_TASK DETAILS_
Every line from the start of the records below to the line containing "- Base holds" should be retyped exactly, that line included, and no others.

==== SOURCE DATA

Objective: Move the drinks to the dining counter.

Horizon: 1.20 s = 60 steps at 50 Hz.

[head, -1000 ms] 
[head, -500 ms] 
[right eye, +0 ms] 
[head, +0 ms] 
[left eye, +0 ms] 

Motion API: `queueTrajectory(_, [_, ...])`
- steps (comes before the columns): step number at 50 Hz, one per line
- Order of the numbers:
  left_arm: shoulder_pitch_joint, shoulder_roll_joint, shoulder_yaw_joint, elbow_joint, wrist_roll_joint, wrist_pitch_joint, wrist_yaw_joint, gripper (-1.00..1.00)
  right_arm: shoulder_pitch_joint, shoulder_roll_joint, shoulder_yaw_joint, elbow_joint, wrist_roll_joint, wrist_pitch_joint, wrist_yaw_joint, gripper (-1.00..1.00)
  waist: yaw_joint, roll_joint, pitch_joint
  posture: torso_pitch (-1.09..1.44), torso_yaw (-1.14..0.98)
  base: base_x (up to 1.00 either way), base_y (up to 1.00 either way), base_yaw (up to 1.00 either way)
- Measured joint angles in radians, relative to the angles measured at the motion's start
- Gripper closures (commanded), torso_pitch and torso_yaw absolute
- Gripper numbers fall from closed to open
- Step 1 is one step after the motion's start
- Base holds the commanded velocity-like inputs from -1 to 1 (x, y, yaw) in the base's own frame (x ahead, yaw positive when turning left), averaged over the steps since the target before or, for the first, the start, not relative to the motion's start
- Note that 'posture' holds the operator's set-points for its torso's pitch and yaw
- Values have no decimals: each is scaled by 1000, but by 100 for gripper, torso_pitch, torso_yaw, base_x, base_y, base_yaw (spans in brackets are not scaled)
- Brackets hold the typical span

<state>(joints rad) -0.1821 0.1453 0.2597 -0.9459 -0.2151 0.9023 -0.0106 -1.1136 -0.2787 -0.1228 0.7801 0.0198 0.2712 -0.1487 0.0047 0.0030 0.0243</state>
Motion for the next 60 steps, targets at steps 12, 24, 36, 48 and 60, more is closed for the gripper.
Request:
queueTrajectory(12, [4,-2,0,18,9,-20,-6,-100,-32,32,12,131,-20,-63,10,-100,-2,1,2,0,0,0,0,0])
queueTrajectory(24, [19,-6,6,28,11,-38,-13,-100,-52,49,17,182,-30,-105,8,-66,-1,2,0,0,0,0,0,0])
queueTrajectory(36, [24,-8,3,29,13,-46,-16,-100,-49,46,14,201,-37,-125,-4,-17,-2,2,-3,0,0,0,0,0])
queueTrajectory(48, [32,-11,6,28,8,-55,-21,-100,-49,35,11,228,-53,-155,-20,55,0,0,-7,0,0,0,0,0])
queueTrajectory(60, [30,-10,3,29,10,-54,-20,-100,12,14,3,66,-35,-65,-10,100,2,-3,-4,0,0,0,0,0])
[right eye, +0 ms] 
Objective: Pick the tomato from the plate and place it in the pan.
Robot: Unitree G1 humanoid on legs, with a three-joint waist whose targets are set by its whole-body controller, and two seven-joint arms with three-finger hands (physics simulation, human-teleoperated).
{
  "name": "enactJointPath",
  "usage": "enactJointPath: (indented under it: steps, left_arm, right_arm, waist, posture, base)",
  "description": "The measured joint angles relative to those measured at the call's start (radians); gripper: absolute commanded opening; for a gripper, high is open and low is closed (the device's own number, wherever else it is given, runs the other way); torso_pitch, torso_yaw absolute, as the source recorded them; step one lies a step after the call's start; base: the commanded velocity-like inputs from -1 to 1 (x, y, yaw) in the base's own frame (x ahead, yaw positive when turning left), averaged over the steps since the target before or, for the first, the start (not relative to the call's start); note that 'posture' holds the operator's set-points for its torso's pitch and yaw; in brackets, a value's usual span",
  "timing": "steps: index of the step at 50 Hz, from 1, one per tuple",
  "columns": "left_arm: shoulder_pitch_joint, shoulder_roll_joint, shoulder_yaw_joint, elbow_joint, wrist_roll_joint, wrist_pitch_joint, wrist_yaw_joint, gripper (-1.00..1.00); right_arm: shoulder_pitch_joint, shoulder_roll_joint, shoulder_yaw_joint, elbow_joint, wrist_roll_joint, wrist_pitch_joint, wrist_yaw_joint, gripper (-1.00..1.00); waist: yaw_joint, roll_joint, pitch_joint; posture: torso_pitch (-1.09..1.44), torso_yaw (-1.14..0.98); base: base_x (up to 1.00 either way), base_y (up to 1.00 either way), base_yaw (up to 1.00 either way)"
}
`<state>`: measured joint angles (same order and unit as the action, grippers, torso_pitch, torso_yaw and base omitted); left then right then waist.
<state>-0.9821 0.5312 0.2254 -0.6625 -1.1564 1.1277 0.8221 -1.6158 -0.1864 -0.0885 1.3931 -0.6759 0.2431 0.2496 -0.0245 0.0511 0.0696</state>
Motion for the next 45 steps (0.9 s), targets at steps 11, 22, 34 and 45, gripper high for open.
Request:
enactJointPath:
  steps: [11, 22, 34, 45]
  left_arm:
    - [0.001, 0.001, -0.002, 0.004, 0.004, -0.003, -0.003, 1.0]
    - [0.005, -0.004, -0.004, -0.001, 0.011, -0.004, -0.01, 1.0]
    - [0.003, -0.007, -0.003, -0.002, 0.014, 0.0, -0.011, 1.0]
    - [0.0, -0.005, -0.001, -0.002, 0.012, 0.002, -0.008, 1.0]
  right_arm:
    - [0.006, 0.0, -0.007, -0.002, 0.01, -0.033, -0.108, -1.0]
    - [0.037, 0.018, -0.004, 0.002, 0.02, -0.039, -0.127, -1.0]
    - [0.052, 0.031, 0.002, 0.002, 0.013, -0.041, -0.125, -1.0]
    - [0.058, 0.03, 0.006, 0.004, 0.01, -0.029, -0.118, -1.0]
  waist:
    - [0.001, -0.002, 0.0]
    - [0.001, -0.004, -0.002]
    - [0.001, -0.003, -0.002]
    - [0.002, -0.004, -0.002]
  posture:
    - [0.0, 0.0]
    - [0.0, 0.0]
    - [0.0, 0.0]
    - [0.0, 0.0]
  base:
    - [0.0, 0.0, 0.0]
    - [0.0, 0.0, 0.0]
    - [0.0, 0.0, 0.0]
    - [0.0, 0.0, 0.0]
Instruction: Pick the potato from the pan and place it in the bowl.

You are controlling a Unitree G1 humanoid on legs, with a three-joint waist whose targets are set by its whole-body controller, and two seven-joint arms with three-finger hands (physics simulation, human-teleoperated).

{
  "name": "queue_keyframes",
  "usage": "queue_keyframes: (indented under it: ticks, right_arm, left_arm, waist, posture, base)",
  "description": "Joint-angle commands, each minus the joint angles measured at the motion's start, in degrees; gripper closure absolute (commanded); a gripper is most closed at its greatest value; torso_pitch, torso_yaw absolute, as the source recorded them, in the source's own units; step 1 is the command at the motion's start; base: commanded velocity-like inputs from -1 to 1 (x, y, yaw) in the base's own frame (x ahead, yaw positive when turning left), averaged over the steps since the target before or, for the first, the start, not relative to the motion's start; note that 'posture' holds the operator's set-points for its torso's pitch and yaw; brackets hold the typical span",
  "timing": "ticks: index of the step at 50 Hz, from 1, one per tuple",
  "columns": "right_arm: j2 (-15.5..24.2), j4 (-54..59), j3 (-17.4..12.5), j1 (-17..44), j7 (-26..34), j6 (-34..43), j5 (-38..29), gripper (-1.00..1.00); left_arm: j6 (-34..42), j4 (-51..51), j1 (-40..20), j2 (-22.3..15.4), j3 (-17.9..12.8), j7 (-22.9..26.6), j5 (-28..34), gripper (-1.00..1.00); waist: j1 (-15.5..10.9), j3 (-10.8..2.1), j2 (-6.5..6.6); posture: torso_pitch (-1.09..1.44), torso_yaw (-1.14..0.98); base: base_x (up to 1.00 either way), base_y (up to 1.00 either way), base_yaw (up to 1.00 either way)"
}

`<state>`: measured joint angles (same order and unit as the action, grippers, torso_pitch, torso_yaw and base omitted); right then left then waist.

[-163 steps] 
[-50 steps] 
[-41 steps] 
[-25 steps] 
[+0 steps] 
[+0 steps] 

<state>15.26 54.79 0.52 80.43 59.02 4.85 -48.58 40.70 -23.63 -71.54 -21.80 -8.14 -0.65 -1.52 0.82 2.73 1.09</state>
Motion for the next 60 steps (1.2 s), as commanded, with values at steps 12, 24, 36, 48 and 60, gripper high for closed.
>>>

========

_SOLUTION TO THE PROBLEM_
Objective: Move the drinks to the dining counter.

Horizon: 1.20 s = 60 steps at 50 Hz.

[head, -1000 ms] 
[head, -500 ms] 
[right eye, +0 ms] 
[head, +0 ms] 
[left eye, +0 ms] 

Motion API: `queueTrajectory(_, [_, ...])`
- steps (comes before the columns): step number at 50 Hz, one per line
- Order of the numbers:
  left_arm: shoulder_pitch_joint, shoulder_roll_joint, shoulder_yaw_joint, elbow_joint, wrist_roll_joint, wrist_pitch_joint, wrist_yaw_joint, gripper (-1.00..1.00)
  right_arm: shoulder_pitch_joint, shoulder_roll_joint, shoulder_yaw_joint, elbow_joint, wrist_roll_joint, wrist_pitch_joint, wrist_yaw_joint, gripper (-1.00..1.00)
  waist: yaw_joint, roll_joint, pitch_joint
  posture: torso_pitch (-1.09..1.44), torso_yaw (-1.14..0.98)
  base: base_x (up to 1.00 either way), base_y (up to 1.00 either way), base_yaw (up to 1.00 either way)
- Measured joint angles in radians, relative to the angles measured at the motion's start
- Gripper closures (commanded), torso_pitch and torso_yaw absolute
- Gripper numbers fall from closed to open
- Step 1 is one step after the motion's start
- Base holds the commanded velocity-like inputs from -1 to 1 (x, y, yaw) in the base's own frame (x ahead, yaw positive when turning left), averaged over the steps since the target before or, for the first, the start, not relative to the motion's start

This concludes the answer to the exercise.